The two patients received oral imatinib therapy after cytoreductive surgery, and revealed no residual disease for a long-term period of time. Although more studies are needed to confirm whether cytoreductive surgery is additive to imatinib treatment, our results were very encouraging in this regard. Therefore, in patients Nilotinib Leukemia with far advanced or recurring GISTs, improved survival could be expected by imatinib oral therapy after removal of tumors as much as possible. In far advanced or severely metastasized patients, neoadjuvant therapy commonly enables curative surgical resection. Indeed, neoadjuvant therapy with imatinib for treatment of malignant GISTs is able to increase the rate of complete cytoreductive surgery.

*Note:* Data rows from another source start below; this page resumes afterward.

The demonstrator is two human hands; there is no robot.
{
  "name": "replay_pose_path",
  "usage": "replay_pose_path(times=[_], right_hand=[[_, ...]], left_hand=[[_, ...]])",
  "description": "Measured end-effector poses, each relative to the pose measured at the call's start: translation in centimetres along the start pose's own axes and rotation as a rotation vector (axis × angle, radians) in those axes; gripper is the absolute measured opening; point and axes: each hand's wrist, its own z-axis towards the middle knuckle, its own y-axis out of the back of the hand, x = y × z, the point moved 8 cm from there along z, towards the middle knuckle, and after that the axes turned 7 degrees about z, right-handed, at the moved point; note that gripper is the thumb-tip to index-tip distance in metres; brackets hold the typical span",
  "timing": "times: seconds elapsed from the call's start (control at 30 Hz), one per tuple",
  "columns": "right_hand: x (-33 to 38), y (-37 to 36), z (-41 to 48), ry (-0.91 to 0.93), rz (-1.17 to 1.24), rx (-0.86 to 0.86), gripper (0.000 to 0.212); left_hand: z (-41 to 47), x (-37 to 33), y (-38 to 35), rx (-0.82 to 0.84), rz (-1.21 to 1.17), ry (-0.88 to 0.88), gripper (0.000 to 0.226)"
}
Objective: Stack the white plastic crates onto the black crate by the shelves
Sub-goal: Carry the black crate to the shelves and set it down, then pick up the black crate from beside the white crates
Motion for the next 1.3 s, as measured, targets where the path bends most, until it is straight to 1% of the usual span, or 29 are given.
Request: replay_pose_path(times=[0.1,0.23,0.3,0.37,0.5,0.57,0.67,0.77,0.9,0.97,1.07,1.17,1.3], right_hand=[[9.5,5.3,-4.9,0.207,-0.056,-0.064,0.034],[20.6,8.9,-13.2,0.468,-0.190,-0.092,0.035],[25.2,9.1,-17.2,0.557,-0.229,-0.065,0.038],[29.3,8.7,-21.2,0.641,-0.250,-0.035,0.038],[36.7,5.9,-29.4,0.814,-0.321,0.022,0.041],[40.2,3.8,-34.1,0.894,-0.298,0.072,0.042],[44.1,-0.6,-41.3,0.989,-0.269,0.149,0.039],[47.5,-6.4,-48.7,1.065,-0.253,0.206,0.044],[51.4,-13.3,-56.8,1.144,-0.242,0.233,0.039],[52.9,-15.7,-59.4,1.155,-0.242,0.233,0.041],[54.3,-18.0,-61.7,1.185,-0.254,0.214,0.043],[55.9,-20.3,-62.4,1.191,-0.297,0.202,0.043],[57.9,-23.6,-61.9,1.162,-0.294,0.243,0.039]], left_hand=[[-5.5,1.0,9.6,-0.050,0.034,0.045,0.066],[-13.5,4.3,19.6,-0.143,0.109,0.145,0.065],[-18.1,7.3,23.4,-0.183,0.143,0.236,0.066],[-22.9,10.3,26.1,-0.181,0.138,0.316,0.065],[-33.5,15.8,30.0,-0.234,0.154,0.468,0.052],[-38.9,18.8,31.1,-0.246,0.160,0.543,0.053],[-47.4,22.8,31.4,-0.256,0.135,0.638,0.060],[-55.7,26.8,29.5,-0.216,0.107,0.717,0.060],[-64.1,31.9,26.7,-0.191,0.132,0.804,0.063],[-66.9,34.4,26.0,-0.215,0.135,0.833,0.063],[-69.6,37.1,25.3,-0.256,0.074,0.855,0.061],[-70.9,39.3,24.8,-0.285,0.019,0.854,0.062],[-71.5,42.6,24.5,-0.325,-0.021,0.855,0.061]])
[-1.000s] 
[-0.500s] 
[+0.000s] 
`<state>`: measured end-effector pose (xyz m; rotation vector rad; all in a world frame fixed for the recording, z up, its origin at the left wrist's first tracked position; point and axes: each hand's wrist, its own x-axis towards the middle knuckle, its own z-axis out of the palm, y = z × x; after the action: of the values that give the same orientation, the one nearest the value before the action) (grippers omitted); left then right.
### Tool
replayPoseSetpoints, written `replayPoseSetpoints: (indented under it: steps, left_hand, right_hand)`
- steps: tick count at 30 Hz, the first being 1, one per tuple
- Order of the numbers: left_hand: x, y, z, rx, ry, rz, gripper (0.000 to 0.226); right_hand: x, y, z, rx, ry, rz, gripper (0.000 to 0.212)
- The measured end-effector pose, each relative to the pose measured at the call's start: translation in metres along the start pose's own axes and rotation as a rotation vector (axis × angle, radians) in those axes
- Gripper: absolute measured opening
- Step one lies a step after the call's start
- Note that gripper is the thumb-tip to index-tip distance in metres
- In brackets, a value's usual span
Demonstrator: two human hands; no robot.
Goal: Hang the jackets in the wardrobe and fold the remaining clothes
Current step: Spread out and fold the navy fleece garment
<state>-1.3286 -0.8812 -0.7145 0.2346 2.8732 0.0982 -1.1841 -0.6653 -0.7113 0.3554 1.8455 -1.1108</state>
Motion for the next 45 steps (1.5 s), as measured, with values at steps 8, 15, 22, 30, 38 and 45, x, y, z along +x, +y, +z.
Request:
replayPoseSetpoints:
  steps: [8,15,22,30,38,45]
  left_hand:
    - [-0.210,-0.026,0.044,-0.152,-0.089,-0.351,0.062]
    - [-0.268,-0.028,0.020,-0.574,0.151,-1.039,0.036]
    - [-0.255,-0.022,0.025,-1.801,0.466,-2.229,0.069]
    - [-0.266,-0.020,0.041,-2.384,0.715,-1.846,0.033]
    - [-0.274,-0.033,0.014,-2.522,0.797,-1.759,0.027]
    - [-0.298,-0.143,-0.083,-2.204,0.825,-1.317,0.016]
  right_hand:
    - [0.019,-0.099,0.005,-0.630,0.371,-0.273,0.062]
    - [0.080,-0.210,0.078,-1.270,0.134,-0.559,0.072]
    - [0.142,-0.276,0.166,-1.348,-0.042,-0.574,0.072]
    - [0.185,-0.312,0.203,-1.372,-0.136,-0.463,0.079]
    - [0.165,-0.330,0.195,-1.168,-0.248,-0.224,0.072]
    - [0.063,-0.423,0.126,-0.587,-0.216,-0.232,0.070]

There are several reports of neoadjuvant imatinib chemotherapy therapy used to treat primary unresectable GISTs, allowing them to be resected completely. However, resistance is commonly observed after neoadjuvant imatinib therapy, and surgical intervention should always be considered in neoadjuvant therapy group, since the duration of neoadjuvant chemotherapy and an optimal time for surgery are decisive factors.16 Even after complete resection of primary tumor, more than half of patients experience recurrence of tumors. And the first site of recurrence is usually limited in the abdomen, even though recurrent GISTs have a multifocal nature.17 However, complete resection can be achieved only in less than half of patients. Thus, patients should be followed up regularly from early period after resection of the primary tumor, because an early detection of metastasis could possibly increase complete cytoreduction of the recurrent tumor burden.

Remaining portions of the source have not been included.